WHAT NEEDS TO BE DONE — Find every line below with the word "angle" in it, and copy each one.
___
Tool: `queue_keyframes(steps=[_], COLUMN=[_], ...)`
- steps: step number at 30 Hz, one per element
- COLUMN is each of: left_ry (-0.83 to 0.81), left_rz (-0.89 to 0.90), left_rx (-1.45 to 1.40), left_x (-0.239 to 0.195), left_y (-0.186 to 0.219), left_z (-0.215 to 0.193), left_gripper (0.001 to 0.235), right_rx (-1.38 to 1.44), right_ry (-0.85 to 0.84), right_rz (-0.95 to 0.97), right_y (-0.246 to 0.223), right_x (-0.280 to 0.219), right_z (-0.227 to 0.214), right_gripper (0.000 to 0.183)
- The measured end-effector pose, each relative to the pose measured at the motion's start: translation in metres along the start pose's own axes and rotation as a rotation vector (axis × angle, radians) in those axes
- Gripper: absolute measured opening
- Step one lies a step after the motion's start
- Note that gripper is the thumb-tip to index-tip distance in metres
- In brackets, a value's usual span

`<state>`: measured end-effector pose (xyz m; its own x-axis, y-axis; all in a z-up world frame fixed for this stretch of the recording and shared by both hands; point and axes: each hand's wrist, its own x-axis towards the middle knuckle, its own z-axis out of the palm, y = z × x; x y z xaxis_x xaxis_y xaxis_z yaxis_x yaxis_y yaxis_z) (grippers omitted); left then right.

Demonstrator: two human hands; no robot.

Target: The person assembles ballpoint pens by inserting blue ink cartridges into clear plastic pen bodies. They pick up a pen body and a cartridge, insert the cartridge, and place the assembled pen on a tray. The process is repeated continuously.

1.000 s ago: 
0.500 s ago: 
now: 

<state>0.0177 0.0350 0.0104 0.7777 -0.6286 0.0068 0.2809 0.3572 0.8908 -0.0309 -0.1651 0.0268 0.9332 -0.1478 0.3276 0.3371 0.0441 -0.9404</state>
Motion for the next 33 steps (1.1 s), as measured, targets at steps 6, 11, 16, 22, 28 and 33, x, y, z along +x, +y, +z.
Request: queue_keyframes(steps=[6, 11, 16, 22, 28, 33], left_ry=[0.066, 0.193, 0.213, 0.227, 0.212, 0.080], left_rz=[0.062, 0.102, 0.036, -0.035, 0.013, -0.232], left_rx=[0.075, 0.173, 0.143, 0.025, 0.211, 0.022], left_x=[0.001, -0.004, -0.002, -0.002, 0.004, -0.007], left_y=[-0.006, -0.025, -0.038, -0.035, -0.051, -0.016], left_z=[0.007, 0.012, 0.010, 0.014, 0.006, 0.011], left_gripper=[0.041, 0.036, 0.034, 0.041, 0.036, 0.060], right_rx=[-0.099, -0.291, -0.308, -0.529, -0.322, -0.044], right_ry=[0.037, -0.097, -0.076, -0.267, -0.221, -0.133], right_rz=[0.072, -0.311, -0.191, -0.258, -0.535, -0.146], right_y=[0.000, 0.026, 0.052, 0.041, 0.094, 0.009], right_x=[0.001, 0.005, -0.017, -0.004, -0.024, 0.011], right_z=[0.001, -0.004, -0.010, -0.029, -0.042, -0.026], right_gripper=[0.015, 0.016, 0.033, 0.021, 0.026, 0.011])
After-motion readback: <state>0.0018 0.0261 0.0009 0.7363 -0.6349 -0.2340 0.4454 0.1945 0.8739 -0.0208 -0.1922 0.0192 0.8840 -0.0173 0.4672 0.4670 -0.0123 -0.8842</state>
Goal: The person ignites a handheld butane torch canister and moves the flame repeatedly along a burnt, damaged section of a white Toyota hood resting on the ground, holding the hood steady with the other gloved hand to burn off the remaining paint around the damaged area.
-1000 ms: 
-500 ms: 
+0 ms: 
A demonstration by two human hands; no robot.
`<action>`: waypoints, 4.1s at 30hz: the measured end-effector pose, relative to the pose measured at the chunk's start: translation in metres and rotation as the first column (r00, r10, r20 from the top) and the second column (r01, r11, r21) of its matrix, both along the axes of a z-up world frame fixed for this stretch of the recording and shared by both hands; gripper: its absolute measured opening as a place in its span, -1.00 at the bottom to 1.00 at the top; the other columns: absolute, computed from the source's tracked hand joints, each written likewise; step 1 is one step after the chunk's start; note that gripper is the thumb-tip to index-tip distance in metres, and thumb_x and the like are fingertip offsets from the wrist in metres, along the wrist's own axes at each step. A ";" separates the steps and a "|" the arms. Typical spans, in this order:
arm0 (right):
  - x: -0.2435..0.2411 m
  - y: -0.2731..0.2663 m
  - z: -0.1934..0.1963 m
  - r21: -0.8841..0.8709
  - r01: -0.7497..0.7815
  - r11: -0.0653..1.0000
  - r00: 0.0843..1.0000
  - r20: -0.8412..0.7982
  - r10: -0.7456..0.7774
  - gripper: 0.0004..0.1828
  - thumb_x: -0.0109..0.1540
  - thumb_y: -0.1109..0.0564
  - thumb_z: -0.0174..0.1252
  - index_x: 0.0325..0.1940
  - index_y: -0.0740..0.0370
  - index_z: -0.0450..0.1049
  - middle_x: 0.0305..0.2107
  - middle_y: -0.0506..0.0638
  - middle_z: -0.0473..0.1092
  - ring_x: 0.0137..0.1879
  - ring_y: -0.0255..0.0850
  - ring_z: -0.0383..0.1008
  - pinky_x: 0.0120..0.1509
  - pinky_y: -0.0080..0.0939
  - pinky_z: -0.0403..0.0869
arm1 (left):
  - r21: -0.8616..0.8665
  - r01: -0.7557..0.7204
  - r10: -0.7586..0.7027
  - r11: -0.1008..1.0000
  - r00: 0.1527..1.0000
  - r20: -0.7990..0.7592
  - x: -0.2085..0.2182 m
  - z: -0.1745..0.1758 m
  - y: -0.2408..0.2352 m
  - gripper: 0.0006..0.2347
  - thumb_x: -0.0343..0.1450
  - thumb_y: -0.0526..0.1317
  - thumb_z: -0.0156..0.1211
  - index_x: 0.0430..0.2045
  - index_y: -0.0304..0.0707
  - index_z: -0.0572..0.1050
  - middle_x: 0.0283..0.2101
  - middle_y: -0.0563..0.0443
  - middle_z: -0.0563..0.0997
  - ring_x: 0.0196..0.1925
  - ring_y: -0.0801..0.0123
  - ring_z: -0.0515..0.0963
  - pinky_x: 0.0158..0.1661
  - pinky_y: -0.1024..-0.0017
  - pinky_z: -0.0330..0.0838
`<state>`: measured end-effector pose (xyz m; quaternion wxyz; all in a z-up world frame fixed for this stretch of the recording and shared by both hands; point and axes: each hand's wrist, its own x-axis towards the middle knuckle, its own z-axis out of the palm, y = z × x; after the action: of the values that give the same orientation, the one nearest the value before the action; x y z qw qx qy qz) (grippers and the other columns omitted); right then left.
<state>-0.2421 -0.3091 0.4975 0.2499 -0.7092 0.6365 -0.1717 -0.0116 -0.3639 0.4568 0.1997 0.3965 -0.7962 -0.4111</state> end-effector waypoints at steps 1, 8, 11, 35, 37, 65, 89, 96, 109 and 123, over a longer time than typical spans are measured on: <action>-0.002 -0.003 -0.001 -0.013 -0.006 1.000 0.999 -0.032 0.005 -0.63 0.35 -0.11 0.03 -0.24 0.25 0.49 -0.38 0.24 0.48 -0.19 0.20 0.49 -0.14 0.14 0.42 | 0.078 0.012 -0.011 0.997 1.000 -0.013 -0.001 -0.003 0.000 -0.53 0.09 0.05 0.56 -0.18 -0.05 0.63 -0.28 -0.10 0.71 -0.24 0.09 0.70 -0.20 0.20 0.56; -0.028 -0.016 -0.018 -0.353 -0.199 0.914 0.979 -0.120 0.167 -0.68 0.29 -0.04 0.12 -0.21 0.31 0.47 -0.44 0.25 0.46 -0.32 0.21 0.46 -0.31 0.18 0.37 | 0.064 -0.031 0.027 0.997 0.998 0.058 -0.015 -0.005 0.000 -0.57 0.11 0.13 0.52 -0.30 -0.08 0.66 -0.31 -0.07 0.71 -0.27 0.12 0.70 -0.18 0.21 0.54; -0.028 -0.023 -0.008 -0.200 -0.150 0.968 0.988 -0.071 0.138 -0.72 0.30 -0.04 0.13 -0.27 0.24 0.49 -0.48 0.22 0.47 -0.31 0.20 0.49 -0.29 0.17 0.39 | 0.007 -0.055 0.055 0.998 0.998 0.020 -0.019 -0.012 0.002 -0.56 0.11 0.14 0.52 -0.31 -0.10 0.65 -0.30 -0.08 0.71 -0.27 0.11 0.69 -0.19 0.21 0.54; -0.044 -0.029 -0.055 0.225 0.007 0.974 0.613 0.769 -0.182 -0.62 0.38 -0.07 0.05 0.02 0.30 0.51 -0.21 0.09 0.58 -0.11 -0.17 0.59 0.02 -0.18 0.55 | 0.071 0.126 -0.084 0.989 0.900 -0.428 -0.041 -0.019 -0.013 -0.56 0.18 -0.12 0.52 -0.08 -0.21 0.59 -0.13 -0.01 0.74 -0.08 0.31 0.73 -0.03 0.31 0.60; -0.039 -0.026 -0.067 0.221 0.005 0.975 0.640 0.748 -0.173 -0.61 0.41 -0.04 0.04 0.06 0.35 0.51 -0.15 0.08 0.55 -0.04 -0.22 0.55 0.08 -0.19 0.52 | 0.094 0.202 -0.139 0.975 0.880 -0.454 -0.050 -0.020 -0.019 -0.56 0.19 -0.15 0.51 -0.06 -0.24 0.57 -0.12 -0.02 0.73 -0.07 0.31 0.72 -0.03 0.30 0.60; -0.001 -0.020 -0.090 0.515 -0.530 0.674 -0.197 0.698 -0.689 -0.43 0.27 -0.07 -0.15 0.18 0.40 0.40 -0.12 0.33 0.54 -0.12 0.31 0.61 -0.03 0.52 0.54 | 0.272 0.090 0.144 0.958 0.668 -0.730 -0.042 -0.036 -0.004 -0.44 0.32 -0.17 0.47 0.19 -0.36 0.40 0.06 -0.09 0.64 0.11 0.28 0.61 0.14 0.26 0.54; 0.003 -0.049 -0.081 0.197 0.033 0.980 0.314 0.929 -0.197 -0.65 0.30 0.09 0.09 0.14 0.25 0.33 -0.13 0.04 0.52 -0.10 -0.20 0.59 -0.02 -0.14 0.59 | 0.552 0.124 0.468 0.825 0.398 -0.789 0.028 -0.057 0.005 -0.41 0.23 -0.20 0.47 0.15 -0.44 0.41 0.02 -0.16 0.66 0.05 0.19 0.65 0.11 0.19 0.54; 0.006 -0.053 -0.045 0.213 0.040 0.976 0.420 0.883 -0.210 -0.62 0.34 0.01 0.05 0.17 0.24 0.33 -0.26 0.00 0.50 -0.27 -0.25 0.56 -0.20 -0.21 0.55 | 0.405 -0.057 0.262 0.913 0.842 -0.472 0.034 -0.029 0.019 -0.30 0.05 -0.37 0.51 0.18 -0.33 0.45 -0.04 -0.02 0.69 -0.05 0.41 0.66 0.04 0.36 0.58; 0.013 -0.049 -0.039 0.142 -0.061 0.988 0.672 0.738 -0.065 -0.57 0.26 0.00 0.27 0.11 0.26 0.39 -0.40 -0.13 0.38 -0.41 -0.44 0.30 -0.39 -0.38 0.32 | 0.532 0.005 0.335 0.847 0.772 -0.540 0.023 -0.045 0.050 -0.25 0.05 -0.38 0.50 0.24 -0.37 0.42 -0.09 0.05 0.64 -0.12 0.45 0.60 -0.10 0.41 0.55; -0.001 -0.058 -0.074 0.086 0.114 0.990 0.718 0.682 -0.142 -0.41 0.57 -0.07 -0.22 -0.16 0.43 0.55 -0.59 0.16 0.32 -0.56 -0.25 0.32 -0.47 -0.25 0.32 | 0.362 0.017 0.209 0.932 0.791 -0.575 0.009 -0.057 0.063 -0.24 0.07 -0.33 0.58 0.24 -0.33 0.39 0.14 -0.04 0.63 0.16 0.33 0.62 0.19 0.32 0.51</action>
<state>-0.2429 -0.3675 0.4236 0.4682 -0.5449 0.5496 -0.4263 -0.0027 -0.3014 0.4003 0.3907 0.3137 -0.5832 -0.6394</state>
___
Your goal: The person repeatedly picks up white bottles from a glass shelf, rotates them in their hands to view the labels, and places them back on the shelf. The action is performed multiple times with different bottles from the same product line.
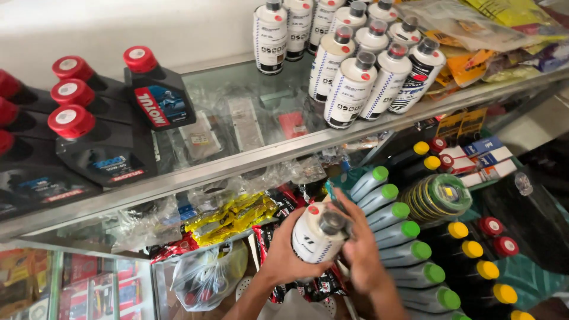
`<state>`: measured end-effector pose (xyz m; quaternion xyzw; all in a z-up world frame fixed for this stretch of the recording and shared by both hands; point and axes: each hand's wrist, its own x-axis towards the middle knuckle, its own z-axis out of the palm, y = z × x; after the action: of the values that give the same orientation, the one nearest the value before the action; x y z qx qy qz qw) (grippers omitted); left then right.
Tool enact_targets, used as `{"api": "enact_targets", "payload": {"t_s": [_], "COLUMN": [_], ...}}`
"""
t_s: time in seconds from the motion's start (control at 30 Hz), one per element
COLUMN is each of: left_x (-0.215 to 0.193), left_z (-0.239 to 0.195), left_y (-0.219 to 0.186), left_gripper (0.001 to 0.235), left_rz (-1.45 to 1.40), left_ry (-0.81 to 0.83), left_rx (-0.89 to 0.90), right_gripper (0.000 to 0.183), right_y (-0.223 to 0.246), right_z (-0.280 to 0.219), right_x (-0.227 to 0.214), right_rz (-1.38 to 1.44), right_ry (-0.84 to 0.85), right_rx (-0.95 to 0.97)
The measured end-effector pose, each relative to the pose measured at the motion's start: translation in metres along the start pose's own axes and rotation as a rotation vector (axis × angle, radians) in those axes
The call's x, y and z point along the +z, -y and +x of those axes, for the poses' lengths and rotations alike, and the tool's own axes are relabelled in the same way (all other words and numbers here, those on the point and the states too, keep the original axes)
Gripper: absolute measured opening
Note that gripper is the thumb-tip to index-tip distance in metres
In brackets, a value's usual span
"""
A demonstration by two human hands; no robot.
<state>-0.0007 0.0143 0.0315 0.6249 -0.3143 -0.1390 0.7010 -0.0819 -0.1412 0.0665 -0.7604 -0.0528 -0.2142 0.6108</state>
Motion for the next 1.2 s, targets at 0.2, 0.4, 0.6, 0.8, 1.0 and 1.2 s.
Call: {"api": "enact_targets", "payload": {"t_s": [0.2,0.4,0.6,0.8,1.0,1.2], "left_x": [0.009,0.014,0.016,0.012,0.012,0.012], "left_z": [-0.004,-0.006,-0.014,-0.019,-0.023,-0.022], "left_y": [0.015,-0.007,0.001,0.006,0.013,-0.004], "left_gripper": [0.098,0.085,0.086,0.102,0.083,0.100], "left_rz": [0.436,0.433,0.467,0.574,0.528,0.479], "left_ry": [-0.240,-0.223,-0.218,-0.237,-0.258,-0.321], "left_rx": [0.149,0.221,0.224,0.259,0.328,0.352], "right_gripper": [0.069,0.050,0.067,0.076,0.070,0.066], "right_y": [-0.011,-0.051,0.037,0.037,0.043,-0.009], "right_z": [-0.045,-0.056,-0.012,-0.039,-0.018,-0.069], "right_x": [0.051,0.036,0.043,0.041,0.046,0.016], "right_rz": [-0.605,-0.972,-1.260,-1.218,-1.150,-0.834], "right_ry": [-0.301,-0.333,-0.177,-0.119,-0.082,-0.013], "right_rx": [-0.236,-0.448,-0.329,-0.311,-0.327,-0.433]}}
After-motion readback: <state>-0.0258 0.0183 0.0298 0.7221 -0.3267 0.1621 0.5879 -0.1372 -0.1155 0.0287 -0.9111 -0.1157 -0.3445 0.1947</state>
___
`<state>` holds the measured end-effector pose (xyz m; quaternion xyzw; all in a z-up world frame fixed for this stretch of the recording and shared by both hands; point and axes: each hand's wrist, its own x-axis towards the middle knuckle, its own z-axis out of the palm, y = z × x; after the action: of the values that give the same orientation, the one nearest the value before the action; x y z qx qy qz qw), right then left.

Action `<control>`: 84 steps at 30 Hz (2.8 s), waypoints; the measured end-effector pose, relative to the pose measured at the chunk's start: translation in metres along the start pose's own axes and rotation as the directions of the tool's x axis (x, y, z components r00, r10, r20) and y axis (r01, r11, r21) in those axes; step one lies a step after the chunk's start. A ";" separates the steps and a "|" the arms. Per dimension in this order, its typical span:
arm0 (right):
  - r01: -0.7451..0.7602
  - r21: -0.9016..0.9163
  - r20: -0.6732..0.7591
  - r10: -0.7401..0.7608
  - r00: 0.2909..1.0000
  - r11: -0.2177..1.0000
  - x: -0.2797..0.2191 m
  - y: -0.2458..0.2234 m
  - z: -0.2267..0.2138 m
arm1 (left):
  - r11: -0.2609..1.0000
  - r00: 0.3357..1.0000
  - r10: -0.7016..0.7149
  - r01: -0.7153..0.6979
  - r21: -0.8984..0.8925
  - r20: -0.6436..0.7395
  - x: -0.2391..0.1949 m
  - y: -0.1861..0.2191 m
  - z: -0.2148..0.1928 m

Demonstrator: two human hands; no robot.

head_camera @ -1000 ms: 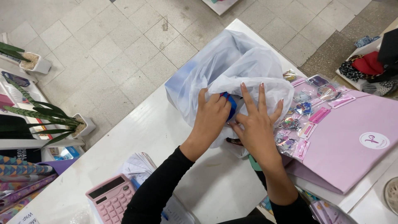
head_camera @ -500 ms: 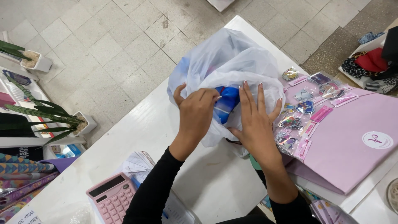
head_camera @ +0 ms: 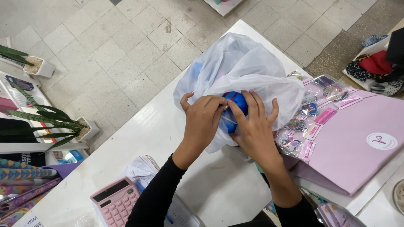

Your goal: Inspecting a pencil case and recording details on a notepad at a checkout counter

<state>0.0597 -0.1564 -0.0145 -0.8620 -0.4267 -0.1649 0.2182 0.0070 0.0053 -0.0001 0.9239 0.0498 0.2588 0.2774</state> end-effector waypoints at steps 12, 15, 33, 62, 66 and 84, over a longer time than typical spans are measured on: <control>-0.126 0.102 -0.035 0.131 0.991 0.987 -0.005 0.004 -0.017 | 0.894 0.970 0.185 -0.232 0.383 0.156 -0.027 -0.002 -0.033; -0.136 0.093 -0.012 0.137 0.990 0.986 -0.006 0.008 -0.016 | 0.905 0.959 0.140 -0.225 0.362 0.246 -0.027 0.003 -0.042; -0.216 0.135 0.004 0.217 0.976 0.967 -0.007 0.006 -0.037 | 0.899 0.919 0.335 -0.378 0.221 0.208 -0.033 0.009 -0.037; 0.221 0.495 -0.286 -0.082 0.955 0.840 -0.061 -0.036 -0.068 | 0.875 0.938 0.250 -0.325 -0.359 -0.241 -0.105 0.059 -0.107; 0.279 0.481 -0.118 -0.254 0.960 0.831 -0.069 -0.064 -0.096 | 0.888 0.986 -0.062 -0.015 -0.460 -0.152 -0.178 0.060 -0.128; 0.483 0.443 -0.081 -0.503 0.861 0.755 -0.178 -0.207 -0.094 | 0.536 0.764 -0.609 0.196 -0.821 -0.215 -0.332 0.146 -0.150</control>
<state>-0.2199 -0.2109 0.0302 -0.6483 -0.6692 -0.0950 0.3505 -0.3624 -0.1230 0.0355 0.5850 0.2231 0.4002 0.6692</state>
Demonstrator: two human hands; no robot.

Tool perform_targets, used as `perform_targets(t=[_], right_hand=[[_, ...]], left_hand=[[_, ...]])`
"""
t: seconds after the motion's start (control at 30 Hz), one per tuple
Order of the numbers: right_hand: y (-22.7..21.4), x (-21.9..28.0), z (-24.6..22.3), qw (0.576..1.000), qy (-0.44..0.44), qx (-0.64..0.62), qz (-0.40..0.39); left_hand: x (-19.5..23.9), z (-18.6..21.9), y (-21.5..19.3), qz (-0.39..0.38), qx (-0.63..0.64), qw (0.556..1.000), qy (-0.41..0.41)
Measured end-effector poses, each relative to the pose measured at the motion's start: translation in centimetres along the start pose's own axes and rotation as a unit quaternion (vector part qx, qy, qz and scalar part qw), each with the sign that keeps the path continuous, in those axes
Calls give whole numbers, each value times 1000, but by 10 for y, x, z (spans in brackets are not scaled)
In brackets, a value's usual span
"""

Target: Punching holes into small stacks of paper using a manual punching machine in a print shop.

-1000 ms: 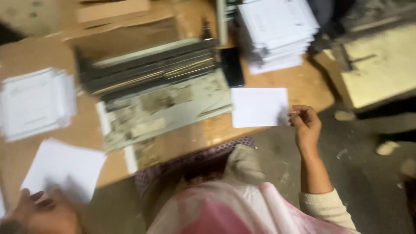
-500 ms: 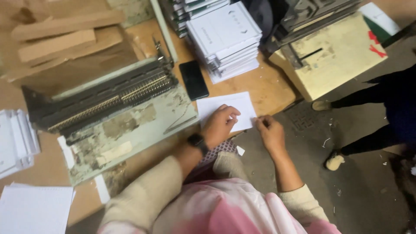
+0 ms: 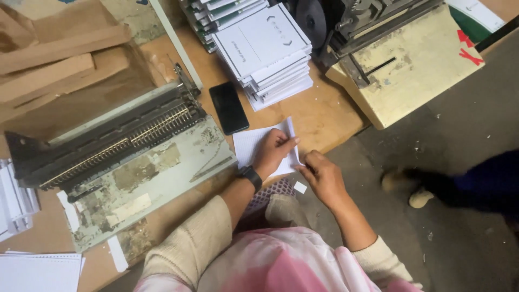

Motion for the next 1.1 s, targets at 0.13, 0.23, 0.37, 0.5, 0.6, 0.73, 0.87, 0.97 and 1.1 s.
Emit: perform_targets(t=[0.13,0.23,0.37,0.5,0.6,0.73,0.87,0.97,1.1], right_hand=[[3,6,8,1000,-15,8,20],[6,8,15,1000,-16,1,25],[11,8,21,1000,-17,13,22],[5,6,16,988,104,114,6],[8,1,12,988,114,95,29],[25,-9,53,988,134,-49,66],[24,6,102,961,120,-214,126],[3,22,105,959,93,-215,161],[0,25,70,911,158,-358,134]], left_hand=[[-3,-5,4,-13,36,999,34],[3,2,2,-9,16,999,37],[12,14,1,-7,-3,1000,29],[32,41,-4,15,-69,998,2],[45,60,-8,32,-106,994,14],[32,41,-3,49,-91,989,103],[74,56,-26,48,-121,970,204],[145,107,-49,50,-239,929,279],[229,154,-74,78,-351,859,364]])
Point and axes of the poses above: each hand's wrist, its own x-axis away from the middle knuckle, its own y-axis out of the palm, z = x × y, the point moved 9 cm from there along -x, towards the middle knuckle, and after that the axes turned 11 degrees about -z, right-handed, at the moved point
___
EXERCISE SOLUTION —
- The measured end-effector pose, each relative to the pose measured at the motion's start: translation in metres along the start pose's own axes and rotation as a rotation vector (axis × angle, radians) in those axes
The measured end-effector pose, each relative to the pose measured at the motion's start: translation in metres along the start pose's own axes and rotation as a rotation vector (axis × angle, radians) in those axes

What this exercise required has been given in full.